I would like to speak a language in which that concept couldn’t even exist. No way to say it, no way to think it. And therefore the children wouldn’t be able to learn that feeling, as young innocents, and teach it to each other. This comes in order: feel it first–i hate myself–then spread it around to the other kids, depending on the strength of your charisma and charm. Just a little jeering or scorn amongst friends and peers, and voila! But don’t blame the friends and peers, they didn’t create the language, or the world  from which it sprang.

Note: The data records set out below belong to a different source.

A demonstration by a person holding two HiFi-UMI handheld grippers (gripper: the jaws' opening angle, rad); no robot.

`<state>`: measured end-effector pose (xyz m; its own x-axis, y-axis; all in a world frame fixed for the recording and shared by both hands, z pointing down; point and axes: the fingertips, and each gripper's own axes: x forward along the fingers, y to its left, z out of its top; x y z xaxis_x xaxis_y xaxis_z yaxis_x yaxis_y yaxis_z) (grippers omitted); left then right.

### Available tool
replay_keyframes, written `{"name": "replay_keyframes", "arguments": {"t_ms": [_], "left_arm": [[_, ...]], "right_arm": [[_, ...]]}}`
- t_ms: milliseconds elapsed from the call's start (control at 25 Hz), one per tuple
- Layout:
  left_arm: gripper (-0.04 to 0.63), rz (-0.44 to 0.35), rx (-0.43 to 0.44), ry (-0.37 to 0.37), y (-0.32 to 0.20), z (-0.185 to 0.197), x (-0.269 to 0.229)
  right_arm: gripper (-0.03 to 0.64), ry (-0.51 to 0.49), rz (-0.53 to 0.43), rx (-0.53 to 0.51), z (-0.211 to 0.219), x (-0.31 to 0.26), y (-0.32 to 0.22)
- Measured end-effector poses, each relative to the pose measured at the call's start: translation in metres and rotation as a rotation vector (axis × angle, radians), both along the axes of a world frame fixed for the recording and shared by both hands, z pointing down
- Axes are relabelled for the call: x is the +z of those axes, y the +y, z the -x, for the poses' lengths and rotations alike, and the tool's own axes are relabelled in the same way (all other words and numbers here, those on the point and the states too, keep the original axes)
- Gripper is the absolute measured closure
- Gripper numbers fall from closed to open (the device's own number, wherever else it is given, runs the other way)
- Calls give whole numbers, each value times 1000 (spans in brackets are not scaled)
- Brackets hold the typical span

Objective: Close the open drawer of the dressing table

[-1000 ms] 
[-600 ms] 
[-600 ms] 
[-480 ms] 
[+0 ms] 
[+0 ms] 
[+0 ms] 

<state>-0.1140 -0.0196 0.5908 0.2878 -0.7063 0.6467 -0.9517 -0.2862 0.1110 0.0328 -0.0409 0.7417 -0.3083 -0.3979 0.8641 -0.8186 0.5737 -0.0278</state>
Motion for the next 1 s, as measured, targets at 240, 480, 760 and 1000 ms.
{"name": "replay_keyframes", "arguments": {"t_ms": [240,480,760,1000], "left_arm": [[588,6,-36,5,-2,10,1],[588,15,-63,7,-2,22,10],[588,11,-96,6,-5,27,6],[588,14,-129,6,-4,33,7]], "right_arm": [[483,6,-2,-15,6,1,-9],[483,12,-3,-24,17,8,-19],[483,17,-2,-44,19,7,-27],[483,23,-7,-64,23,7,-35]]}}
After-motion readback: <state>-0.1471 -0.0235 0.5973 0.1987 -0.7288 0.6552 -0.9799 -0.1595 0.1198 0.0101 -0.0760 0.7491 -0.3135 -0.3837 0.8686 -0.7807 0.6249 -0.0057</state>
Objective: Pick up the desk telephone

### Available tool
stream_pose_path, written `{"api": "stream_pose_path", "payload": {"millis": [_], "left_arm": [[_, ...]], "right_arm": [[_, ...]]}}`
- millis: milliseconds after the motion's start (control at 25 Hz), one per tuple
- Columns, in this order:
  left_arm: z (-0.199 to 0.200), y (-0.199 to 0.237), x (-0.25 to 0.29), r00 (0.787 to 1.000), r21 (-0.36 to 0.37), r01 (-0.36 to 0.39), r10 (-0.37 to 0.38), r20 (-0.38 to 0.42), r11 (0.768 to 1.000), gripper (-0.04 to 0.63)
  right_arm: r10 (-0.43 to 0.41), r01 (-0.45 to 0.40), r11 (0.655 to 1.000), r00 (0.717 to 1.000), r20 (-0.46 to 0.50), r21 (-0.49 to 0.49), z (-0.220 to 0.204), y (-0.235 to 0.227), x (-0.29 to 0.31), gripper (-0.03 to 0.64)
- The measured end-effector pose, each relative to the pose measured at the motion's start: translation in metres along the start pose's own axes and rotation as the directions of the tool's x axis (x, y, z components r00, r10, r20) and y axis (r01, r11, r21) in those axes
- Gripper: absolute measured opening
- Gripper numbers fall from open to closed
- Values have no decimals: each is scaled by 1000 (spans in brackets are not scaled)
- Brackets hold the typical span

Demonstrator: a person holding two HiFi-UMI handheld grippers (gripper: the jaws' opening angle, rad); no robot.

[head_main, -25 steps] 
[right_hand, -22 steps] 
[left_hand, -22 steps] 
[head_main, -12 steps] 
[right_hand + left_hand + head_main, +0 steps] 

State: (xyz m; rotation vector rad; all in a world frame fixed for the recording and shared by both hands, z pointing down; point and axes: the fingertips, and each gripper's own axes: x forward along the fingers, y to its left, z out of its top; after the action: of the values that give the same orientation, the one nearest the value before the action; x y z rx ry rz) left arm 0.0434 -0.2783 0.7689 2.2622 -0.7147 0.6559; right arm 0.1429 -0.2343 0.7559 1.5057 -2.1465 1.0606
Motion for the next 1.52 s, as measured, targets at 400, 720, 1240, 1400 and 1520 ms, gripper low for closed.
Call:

Luckily, we all survive these vicious thoughts and feelings.
(Most of us do.) 

We just carry the self-hatred around in our purses, in our briefcases, in our back-pockets. In a paper bag with a beer. We shower with it, always. If we are in a restaurant, or at a party, it comes to the bathroom with us. You wouldn’t want to leave it at the table with your friends and peers. No, it might hear something horrible, which would feed it, make it stronger. It’s strong enough already, thank you very much.

I need to find that other language and go live in it.